Date of report (Date of earliest event reported)      
December 21, 2010
(Exact Name of Registrant as Specified in Its Charter)

(State or Other Jurisdiction of Incorporation)

(Commission File Number)
(IRS Employer Identification No.)

100 N.E. 3rd Avenue, Suite 200, Fort Lauderdale, Florida
(Address of Principal Executive Offices)
(Zip Code)

(Registrant's Telephone Number, Including Area Code)

(Former Name or Former Address, if Changed Since Last Report)

Check the appropriate box below if the Form 8-K filing is intended to simultaneously satisfy the filing obligation of the registrant under any of the following provisions (see General Instruction A.2. below):

Written communications pursuant to Rule 425 under the Securities Act (17 CFR 230.425)
Soliciting material pursuant to Rule 14a-12 under the Exchange Act (17 CFR 240.14a-12)
Pre-commencement communications pursuant to Rule 14d-2(b) under the Exchange Act (17 CFR 240.14d-2(b))
Pre-commencement communications pursuant to Rule 13e-4(c) under the Exchange Act (17 CFR 240.13e-4(c))

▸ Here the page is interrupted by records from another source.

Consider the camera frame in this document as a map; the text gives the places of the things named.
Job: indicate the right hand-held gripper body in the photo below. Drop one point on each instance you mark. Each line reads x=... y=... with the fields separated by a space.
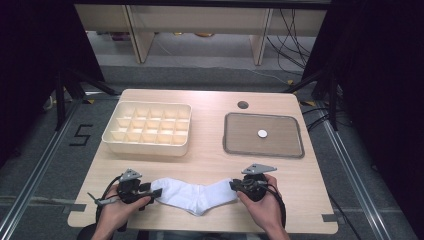
x=254 y=186

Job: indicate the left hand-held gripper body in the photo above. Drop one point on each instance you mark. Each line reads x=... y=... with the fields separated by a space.
x=130 y=190

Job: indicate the white sock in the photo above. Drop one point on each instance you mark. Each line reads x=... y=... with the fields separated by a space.
x=195 y=196

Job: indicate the cream divided storage box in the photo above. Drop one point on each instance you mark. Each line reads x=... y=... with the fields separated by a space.
x=148 y=128

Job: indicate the person's left hand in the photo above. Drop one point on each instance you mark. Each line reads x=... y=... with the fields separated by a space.
x=116 y=211

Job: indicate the person's right hand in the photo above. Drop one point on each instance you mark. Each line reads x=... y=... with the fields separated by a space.
x=265 y=210

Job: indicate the brown tray with grey rim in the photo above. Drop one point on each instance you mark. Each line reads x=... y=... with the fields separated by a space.
x=263 y=146

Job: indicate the white round disc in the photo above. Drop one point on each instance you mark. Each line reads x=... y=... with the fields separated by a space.
x=262 y=133

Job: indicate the black stool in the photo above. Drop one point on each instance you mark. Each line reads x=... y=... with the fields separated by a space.
x=87 y=233

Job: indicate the dark round table grommet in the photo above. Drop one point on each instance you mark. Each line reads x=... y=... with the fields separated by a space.
x=243 y=105

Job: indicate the yellow black floor tape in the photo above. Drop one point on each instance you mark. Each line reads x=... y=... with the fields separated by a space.
x=88 y=101

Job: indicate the black metal stand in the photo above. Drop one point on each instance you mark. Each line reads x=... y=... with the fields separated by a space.
x=60 y=100
x=333 y=100

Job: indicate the black curtain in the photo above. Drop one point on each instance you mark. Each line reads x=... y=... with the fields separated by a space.
x=383 y=83
x=33 y=66

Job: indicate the pale wooden desk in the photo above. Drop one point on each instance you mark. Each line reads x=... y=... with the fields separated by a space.
x=200 y=20

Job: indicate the aluminium floor rail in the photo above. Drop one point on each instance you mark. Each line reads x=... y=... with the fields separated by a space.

Item 3.02.  Unregistered Sales of Equity Securities.
On December 21, 2010, rVue Holdings, Inc. (the “Corporation”) sold 8,758,328 shares of its common stock, $.001 par value (the “Common Stock”) and issued warrants to acquire 8,758,328 shares of Common Stock at an exercise price of $1.00 per share, to eleven individuals and seven institutional investors (collectively, the “Investors”) in consideration for $2,627,500, before placement agent fees of $27,500 payable to a Placement Agent in connection with an investment by three Investors.  The shares of Common Stock will be issued to the Investors without registration in reliance upon the exemption provided by Section 4(2) of the Securities Act of 1933, as amended, as a transaction by the Company not involving any public offering, and Rule 506 promulgated thereunder.  We intend to use the proceeds from such sale for general working capital, including new product development and expansion of rVue managed services.
Item 5.02.  Departure of Directors or Certain Officers; Election of Directors; Appointment of Certain Officers; Compensatory Arrangements of Certain Officers.
On December 21, 2010, the Corporation’s Board of Directors (the “Board”) approved the appointment of Michael F. Mullarkey and Patrick J. O’Donnell to serve on the Corporation’s Board effective immediately.
Michael F. Mullarkey
Mr. Mullarkey is an experienced director and executive officer of public companies, having served in various capacities including Chief Executive Officer, President, Chairman of the Board and Acting Chief Financial Officer of Workstream, Inc. (OTC:WSTM)  From January 2001 to April 2001, Mr. Mullarkey was the President, Secretary and a Director of Paula Allen Holdings, Inc., a full service outplacement firm in the United States, acquired by Workstream, Inc. in April 2001.  From October 1999 to December 2000, Mr. Mullarkey returned to Sony Corporation where he served as General Manager.  From January 1998 to September 1999, Mr. Mullarkey was the co-founder and managing director of Information Technology Mergers & Acquisitions, LLC, an investment capital group managing private equity funding and investing in emerging technology markets and organizations.  From October 1989 to February 1997, Mr. Mullarkey was employed by Sony Corporation of America, a subsidiary of Sony Corporation, where his most recent position was Vice President and General Manager.  Prior to serving as Sony Corporation of America’s Vice President and General Manager, Mr. Mullarkey served as its National Sales Manager, a position he held from 1992 to 1994, and prior to that he served as one of its Sales Executives.
Mr. Mullarkey is an experienced executive officer and director of public companies with the skills necessary to serve as a director. He has helped build numerous private, and one public, entities from the early stages to significant operating entities.
Patrick J. O’Donnell
Mr. O’Donnell is a private investor and entrepreneur, and a senior business and technology executive with over 25 years experience and a proven record of delivering success within the Financial Services Industry.  Since 2005, Mr. O’Donnell's primary activity has been in running his private hedge fund.  From 1997 through 2004 Mr. O’Donnell served as the Chief Technology Officer of UBS Investment Bank and a member of its management board.  Prior thereto he held senior positions within UBS and its predecessors.
Mr. O’Donnell is an experienced executive officer with the skills necessary to serve as a director. Mr. O’Donnell has experience in leading a 6,000 person technology organization and combines that expertise with numerous global businesses including: Equity, Interest Rates, Derivatives, Foreign Exchange, Commodities, Energy and Corporate Finance.
In April 2010 Mr. O’Donnell joined the NYSE Liffe US board.  NYSE Liffe is the global derivatives business of the NYSE Euronext group.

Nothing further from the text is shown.